At an NRR of 23, the DeWalt Interrupter is an excellent choice for lawn maintenance and most outdoor tool use. Indoors, where sound bounces and can be magnified, you’re still good with most hand held and bench top tools. In industrial environments, you may need to look at an increased NRR rating to meet OSHA requirements for your job.
- Model DPG62-C
- Noise Reduction Rating: 29
- Price: $20.99
DeWalt’s Interceptor model earmuff is a more comfortable option that offers an NRR of 29. It doesn’t put as much pressure around your ears while still creating a solid sound buffering seal. These don’t rotate the way the headband does on the Interrupter, but the folding muffs still slide to allow for plenty of head sizes.
Fortunately for those of us living in Florida (and anyone else who sweats), there is a moisture-wicking pad on the headband. When the job is done, they fold up to a very compact size. This makes carrying and storing the Interceptor easier when space is limited.
The maximum NRR runs up to 30, so the rating of 29 puts the Interceptor very near the top. With noise reduction that high, it’s acceptable for nearly every application, including as hearing protection on the gun range. Like I mentioned before, you’ll just want to be sure that it doesn’t dampen sound so much that it’s unsafe.
Basic Understanding of the Decibel System
Noise Reduction Rating is the number of decibels you can expect to reduce surrounding noise when using the product. A Google search of “decibels” can offer a confusing set of science geek wonderland, so let me see if I can make it a little easier to understand. There are really two things to consider with decibels – sound intensity (or acoustic power) and perceived loudness. For athletes, this is kind of like the difference between heart rate (actual effort level: sound intensity) and perceived effort (how hard the effort feels: perceived loudness).
With the decibel system, sound intensity doubles every 3 decibels and reaches a multiple of 10 every 10 decibels. If you graph it, it’s not linear – it’s an exponential curve. Here’s a couple of quick examples.
63 decibels has double the sound intensity of 60 decibels.
66 decibels has four times the sound intensity of 60 decibels and double the intensity of 63 decibels.
70 decibels has ten times the sound intensity of 60 decibels.
When it comes to perceived loudness, that doubles every 10 decibels. So 70 decibels sounds twice as loud as 60. Jump up another level to 80 decibels and it now sounds four times as loud as 60.
Putting Hearing Protection into Practice
Does it really matter which earmuffs you choose?

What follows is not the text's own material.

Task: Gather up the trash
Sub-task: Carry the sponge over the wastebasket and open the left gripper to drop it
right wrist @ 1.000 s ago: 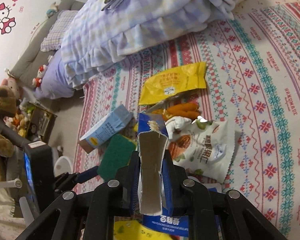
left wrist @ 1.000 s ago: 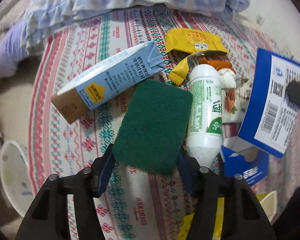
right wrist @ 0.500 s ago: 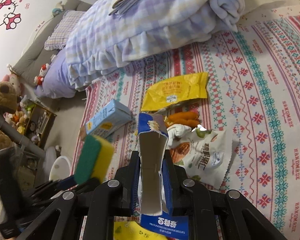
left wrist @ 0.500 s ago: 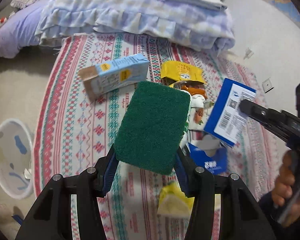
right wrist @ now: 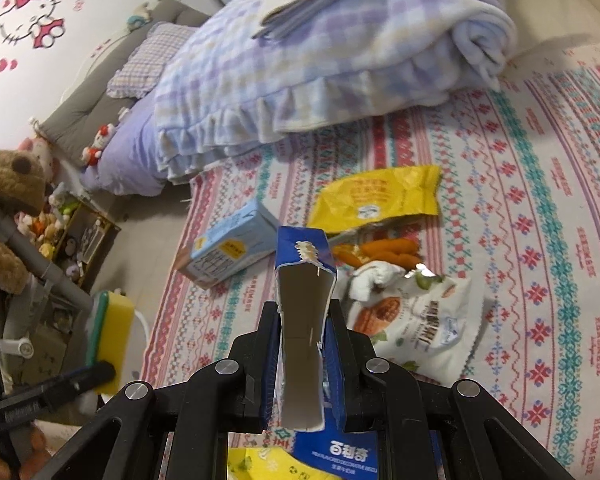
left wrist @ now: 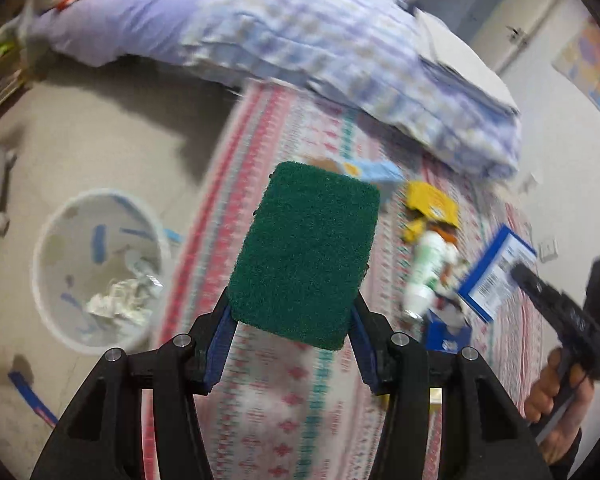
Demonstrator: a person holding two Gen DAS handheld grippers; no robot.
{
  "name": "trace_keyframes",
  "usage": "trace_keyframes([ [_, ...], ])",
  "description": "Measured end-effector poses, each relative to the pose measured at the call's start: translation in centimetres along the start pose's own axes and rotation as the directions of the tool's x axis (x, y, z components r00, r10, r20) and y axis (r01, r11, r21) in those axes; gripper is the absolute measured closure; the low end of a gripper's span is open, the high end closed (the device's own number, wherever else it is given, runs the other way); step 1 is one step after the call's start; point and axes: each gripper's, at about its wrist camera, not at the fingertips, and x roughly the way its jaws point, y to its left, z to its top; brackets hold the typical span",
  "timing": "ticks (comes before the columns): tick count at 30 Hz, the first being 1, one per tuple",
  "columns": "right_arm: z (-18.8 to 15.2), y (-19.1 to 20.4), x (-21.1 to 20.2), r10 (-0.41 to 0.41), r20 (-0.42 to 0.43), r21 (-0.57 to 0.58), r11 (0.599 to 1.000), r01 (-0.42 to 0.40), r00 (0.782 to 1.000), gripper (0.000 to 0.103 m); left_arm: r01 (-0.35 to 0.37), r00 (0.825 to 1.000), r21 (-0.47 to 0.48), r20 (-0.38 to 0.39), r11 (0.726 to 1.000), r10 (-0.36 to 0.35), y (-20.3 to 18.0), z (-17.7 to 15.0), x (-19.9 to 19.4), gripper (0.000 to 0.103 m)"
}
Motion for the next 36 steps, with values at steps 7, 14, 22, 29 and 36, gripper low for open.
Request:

Yes, the implications are huge when it comes to our friends over at OSHA. According to OSHA, you can work for up to 8 hours at a noise level of 90 dBA. On the other end of the scale, you can only be exposed to 115 dBA for 15 minutes or less. By using hearing protection with an NRR of 25 or higher, you can work around 115 dBA equipment for 8 hours instead of 15 minutes. Anything less will limit how much time you can work.
Looking at the chart, you can see that just a few decibels really changes how long you can work in a given environment. When you’re in charge, choosing the correct hearing protection for yourself and your employees directly impacts how productive you can be.
Is an NRR of 29 really that much better than 23? It’s only 6 decibels!
When we look at the NRR of the two earmuffs, the dBA difference is 6. In terms of sound intensity, the DeWalt Interceptor (NRR 29, right) reduces the power 4x greater than the Interrupter (NRR 23, left). Even thought the perceived loudness is not even twice as loud on the Interrupter, the actual pressure difference on your ear drums is significant.
Is a larger NRR always better?
A larger NRR will always indicate better noise reduction – but it’s not always the best bet. Take a professional lawn maintenance crew. They may only need to reduce the noise by 10 – 15 decibels. However, reducing it down 29 decibels may not allow them to hear the car coming before they step into the street. So it’s a balance between getting the equipment noise down to OSHA acceptable levels while allowing enough noise in to effectively and safely do the job.